What does Hangfire add over a plain in-memory BackgroundService?
- Nothing — they are identical
- Faster CPU computation
- Persistence to a database, automatic retries, and a dashboard
- Built-in HTTP routing
Answer: Persistence to a database, automatic retries, and a dashboard. Hangfire stores jobs in a database so they survive restarts, retries them automatically on failure, and provides a dashboard.
What does it mean for a job to be idempotent?
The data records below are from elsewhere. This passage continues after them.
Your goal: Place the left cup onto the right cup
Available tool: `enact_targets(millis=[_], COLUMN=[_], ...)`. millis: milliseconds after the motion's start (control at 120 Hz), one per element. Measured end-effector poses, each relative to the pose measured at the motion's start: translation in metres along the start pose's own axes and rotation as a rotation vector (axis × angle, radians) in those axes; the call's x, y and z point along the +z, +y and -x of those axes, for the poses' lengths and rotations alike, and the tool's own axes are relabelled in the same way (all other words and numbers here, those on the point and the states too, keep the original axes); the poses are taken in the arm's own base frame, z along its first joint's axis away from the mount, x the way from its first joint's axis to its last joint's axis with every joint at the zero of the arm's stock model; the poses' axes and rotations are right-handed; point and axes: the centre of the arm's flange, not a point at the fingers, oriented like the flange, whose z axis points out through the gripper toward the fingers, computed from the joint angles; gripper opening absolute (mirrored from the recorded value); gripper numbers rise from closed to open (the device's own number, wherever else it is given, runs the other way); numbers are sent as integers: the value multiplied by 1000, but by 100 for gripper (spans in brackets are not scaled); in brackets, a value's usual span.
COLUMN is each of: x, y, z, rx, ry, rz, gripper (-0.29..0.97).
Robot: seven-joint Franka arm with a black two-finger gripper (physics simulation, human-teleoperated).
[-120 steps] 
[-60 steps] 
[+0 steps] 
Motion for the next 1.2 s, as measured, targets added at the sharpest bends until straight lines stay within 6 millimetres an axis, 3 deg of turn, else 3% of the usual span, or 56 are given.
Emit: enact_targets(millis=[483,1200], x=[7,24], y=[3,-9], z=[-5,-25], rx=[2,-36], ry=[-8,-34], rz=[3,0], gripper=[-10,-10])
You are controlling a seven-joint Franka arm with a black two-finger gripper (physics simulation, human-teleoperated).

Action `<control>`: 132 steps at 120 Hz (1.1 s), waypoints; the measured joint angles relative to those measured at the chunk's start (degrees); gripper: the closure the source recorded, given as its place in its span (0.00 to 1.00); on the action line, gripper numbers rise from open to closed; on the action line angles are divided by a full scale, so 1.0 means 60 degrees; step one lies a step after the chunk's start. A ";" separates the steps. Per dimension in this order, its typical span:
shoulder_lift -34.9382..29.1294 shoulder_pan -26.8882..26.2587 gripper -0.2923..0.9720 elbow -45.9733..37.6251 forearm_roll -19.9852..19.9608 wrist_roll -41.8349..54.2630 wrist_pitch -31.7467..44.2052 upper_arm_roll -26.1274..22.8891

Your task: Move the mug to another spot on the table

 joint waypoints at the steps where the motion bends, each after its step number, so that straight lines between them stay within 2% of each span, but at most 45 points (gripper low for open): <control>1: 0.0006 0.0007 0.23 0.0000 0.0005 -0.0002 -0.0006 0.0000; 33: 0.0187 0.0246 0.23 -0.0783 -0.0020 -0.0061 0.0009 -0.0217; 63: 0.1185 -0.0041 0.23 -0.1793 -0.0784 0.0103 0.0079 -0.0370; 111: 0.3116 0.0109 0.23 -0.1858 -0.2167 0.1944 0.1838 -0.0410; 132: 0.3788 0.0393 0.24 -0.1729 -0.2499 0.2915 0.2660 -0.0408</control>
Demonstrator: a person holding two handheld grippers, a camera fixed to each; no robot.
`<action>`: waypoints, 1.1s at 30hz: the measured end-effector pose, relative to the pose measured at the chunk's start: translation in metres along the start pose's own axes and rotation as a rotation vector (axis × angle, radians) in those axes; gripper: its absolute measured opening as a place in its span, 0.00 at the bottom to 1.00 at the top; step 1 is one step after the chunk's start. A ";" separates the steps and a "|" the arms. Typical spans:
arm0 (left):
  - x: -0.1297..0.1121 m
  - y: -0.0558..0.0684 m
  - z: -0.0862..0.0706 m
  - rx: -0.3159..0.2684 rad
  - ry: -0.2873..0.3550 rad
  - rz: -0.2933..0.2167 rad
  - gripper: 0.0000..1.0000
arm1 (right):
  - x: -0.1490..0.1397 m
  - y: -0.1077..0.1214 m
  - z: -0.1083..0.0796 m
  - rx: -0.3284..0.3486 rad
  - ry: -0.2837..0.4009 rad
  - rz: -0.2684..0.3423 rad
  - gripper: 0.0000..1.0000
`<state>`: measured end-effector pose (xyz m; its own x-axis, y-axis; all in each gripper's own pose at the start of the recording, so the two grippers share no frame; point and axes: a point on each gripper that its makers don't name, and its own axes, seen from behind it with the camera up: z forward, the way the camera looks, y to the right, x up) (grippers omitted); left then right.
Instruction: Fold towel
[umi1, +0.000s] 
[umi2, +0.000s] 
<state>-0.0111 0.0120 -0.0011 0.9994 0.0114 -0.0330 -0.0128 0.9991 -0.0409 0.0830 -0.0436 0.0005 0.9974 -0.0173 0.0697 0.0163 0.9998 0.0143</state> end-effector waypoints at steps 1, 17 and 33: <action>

- It runs only on idle CPUs
- Running it twice has the same effect as running it once
- It never throws an exception
- It runs faster the second time
Answer: Running it twice has the same effect as running it once. Because retries can re-run a job, each must be idempotent — a second run should be harmless, often guarded by a check like 'if (order.IsPaid) return;'.
Why should you pass an ID into a Hangfire/Quartz job rather than a full object?
- IDs are encrypted automatically
- Objects cannot be passed to methods in C#
- IDs make the job run on a separate machine
- Job arguments are serialised, so a big object can fail to serialise or go stale; reload it by ID inside the job
Answer: Job arguments are serialised, so a big object can fail to serialise or go stale; reload it by ID inside the job. Hangfire and Quartz serialise job arguments. Pass a small ID and reload the current data inside the job to avoid stale or unserialisable objects.
In Quartz.NET, the job and the schedule are separated into which two concepts?
- Service and controller
- The job (IJob) and the trigger (when it fires)
- Producer and consumer
- Queue and worker
Answer: The job (IJob) and the trigger (when it fires). Quartz splits the job (a class implementing IJob) from the trigger that decides when it fires, so one job can have several triggers.
What is a 'poison' message/job?
- A job that runs too quickly
- A job that uses too much memory once
- A job that fails every time it runs, so retrying forever wastes resources
- A job with no name
Answer: A job that fails every time it runs, so retrying forever wastes resources. A poison job fails on every attempt (bad data, permanent error). After a few attempts you move it to a dead-letter store and alert a human.